◆ Supplied material ◆
· · · · · · ·
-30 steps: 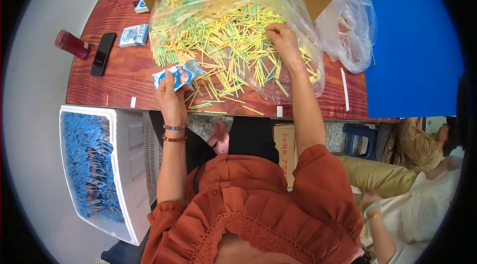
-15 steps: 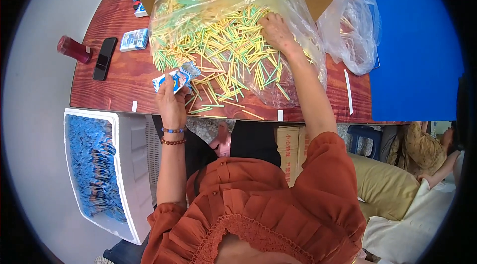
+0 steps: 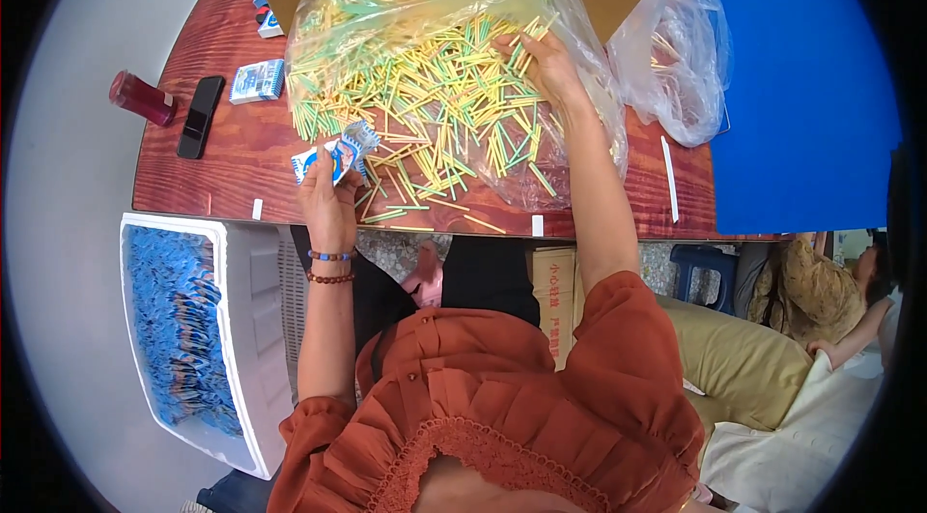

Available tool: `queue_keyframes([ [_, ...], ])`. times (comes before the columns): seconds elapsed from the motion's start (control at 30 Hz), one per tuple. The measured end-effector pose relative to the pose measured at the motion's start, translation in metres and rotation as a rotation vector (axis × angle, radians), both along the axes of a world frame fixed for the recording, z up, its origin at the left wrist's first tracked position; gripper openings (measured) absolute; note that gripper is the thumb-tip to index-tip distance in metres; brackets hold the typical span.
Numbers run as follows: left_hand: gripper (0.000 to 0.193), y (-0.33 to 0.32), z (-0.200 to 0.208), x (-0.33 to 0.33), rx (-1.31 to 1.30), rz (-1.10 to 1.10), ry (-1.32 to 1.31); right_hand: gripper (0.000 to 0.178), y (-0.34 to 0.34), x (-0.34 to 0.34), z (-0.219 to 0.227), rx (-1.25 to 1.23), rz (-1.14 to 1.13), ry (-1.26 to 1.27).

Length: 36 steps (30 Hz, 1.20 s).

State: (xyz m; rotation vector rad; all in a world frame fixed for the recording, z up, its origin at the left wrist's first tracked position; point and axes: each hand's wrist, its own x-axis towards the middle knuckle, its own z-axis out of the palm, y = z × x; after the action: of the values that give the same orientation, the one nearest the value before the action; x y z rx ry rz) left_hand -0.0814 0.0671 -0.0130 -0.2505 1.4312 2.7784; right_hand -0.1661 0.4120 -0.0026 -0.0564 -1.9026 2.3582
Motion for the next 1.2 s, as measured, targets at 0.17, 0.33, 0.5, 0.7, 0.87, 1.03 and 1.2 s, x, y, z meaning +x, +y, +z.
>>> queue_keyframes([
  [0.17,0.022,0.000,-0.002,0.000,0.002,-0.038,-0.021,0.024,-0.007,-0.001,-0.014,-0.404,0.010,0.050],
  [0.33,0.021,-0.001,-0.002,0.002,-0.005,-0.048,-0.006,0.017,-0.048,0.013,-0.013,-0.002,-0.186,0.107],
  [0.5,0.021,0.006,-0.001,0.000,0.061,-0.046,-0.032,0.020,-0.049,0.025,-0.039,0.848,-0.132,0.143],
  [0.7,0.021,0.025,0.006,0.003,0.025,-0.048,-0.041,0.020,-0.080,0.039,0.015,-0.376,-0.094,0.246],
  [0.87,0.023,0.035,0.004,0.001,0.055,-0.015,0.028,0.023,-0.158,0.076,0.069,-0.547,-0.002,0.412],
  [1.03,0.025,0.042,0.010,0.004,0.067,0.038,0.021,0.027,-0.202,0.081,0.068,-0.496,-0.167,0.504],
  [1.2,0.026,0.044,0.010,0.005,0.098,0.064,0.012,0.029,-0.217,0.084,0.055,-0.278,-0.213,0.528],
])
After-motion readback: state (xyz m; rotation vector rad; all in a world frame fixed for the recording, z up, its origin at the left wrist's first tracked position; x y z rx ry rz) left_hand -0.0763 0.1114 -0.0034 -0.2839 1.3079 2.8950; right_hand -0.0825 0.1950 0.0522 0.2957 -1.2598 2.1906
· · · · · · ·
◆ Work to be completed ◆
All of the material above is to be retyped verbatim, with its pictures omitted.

◆ Result for this task ◆
-30 steps: 
-15 steps: 
+0 steps: 

Available tool: `queue_keyframes([ [_, ...], ])`. times (comes before the columns): seconds elapsed from the motion's start (control at 30 Hz), one per tuple. The measured end-effector pose relative to the pose measured at the motion's start, translation in metres and rotation as a rotation vector (axis × angle, radians), both along the axes of a world frame fixed for the recording, z up, its origin at the left wrist's first tracked position; gripper openings (measured) absolute; note that gripper is the thumb-tip to index-tip distance in metres; brackets hold the typical span.
Numbers run as follows: left_hand: gripper (0.000 to 0.193), y (-0.33 to 0.32), z (-0.200 to 0.208), x (-0.33 to 0.33), rx (-1.31 to 1.30), rz (-1.10 to 1.10), ry (-1.32 to 1.31); right_hand: gripper (0.000 to 0.178), y (-0.34 to 0.34), x (-0.34 to 0.34), z (-0.219 to 0.227), rx (-1.25 to 1.23), rz (-1.14 to 1.13), ry (-1.26 to 1.27).

Length: 36 steps (30 Hz, 1.20 s).

State: (xyz m; rotation vector rad; all in a world frame fixed for the recording, z up, its origin at the left wrist's first tracked position; point and axes: each hand's wrist, its own x-axis towards the middle knuckle, its own z-axis out of the palm, y = z × x; after the action: of the values that give the same orientation, the one nearest the value before the action; x y z rx ry rz) left_hand -0.0814 0.0671 -0.0130 -0.2505 1.4312 2.7784; right_hand -0.1661 0.4120 -0.0026 -0.0564 -1.9026 2.3582
Motion for the next 1.2 s, as measured, targets at 0.17, 0.33, 0.5, 0.7, 0.87, 1.03 and 1.2 s, x, y, z meaning +x, +y, +z.
>>> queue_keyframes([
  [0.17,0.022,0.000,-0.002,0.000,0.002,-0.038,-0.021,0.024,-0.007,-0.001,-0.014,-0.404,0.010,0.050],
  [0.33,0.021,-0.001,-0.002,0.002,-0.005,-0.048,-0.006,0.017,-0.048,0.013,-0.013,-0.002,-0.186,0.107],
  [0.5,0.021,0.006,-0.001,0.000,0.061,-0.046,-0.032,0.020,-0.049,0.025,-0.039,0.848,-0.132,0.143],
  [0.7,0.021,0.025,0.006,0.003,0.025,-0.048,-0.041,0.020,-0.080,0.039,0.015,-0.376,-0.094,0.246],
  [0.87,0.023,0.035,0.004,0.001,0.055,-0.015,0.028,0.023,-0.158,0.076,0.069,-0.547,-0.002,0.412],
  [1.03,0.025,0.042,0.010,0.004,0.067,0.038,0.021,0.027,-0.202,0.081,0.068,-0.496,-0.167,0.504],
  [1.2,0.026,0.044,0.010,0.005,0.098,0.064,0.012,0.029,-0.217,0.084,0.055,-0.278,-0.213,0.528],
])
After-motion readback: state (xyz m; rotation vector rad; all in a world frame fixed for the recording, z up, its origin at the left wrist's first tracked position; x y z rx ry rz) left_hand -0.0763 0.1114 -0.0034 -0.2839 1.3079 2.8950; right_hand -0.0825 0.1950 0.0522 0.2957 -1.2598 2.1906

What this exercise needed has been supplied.